__Exercise objective__: Look through the material below and return every line that contains "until".

------------------------------------------------

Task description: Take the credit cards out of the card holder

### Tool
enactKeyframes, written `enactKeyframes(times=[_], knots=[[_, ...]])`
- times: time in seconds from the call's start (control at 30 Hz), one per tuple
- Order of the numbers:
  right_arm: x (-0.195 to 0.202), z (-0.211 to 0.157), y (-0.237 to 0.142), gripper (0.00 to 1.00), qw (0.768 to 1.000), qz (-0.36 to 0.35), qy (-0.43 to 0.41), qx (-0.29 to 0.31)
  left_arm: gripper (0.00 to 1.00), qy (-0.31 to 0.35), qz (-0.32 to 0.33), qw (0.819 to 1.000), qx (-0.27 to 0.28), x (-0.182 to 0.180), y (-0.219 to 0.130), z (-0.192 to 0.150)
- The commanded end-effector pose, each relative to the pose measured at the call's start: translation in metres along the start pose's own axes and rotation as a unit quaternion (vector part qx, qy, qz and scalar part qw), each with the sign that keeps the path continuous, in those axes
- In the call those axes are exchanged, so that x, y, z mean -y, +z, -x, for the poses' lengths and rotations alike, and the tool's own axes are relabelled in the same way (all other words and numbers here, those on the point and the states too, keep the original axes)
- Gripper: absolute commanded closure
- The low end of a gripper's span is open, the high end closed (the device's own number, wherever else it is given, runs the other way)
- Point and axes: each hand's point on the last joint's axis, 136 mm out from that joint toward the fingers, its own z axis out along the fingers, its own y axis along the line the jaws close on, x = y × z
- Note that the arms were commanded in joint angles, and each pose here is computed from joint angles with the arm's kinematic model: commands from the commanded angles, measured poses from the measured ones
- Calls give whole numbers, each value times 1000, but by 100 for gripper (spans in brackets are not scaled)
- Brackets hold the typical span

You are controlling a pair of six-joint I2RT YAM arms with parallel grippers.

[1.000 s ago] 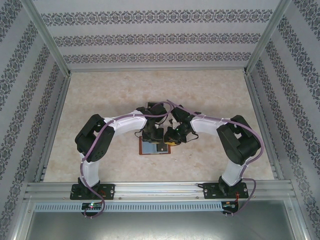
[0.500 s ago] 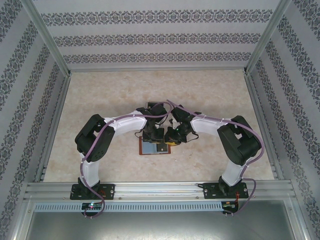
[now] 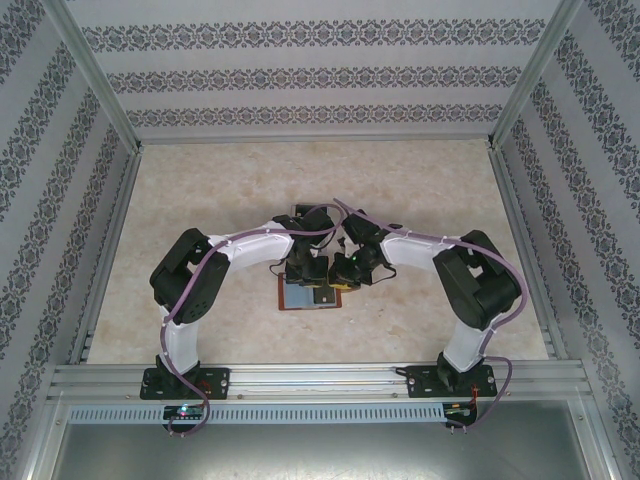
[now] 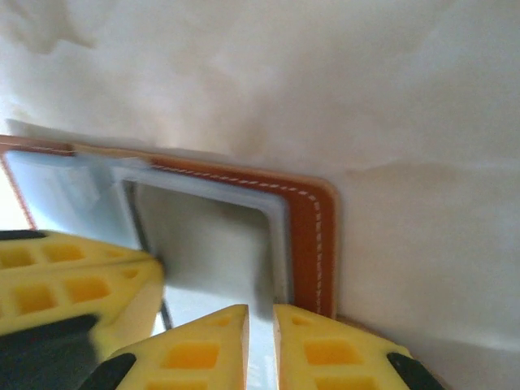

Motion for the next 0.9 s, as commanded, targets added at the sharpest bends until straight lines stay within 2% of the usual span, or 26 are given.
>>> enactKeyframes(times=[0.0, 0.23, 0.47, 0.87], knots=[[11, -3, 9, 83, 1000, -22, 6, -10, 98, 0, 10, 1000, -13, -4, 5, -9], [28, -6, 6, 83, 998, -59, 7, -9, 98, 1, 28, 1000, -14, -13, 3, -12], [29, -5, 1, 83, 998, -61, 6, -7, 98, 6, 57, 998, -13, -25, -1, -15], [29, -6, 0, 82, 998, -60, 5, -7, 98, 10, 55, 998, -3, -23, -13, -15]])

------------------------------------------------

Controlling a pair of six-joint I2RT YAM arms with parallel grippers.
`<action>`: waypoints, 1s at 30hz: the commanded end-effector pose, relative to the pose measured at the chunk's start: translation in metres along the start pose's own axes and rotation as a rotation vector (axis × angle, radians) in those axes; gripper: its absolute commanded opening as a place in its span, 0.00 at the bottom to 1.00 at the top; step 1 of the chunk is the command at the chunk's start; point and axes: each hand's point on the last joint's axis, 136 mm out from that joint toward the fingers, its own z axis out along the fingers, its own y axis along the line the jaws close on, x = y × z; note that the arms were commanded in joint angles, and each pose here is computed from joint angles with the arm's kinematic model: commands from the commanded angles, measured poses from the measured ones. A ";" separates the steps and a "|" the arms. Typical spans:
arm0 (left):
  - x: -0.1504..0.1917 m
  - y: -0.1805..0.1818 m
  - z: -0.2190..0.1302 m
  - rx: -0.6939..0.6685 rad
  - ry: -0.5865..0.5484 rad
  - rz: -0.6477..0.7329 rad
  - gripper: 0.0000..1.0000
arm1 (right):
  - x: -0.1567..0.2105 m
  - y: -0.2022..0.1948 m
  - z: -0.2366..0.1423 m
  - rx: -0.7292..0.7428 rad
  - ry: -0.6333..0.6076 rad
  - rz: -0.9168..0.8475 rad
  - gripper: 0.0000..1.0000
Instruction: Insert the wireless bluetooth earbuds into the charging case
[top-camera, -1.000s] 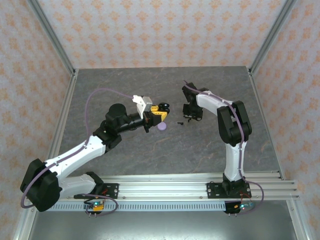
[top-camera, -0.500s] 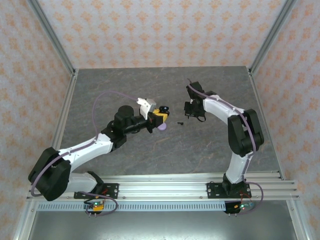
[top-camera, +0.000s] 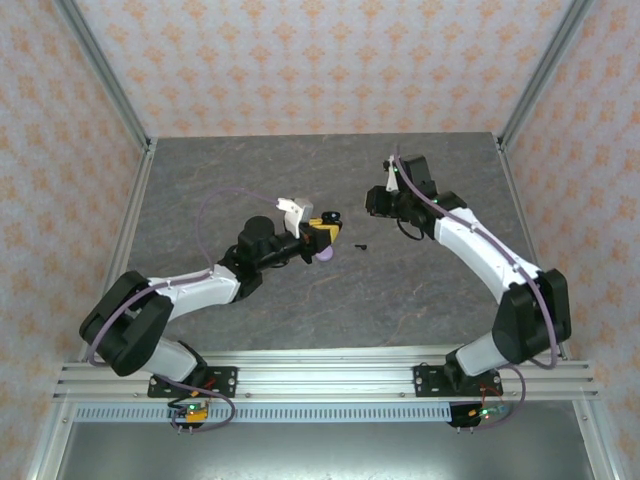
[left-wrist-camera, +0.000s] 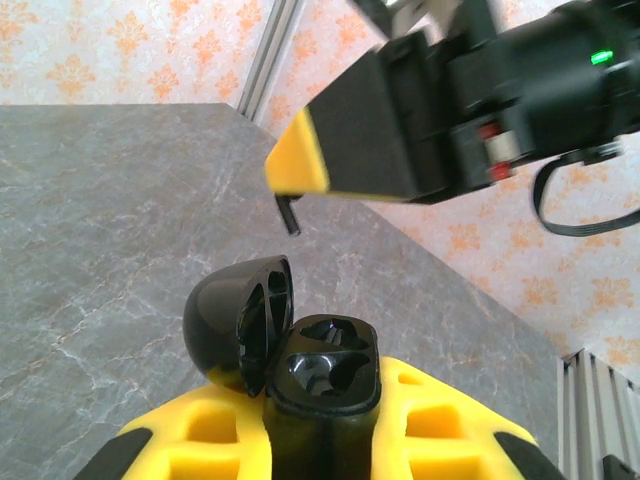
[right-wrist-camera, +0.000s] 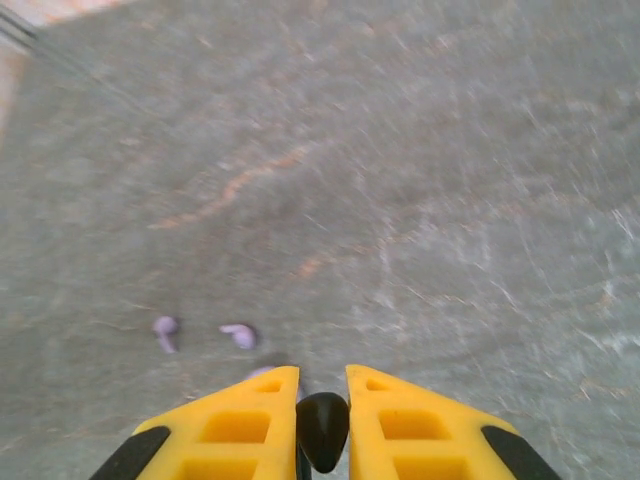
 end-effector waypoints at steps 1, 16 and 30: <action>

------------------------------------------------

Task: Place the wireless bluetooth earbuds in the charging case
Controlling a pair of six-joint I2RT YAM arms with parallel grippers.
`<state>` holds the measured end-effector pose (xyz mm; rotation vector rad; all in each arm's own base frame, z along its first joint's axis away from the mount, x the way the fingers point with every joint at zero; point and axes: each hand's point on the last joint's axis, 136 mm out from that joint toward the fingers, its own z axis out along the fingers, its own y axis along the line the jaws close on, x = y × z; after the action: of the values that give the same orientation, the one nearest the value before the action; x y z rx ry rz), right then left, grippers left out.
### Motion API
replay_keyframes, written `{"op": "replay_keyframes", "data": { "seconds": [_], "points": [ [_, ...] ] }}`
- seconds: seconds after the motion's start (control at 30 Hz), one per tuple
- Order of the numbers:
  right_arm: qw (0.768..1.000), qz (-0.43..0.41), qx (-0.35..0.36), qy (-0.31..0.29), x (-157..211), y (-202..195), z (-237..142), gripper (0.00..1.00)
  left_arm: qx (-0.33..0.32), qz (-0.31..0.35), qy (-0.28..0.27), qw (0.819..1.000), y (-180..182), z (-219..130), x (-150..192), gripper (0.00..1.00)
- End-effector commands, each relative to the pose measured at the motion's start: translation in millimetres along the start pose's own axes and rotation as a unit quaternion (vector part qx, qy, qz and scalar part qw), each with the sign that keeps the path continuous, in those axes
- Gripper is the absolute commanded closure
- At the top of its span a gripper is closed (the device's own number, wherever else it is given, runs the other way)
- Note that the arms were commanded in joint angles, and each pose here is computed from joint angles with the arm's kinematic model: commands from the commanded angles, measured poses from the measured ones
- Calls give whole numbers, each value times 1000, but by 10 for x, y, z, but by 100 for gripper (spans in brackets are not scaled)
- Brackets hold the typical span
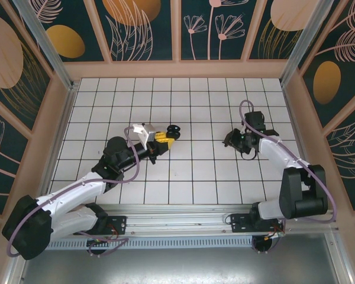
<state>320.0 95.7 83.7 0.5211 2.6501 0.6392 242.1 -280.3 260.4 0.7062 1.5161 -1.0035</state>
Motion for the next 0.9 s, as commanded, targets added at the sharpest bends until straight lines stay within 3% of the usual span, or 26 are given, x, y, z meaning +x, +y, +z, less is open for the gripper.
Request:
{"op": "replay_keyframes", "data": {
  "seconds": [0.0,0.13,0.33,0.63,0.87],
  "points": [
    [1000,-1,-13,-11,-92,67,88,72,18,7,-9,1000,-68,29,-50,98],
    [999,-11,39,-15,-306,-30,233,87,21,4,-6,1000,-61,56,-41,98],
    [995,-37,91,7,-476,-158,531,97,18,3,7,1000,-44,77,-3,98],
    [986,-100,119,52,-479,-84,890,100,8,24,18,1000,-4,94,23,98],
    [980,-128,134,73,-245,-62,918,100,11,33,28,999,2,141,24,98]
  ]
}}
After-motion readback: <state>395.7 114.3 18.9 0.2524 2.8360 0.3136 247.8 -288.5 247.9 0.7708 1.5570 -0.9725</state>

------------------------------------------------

__Answer__:
Motion for the next 0.9 s, as commanded, targets added at the sharpest bends until straight lines stay within 2% of the usual span, or 26 are given.
Motion for the next 0.9 s, as commanded, targets added at the sharpest bends until straight lines stay within 3% of the usual span, or 26 are given, x, y, z meaning +x, +y, +z, less is open for the gripper.

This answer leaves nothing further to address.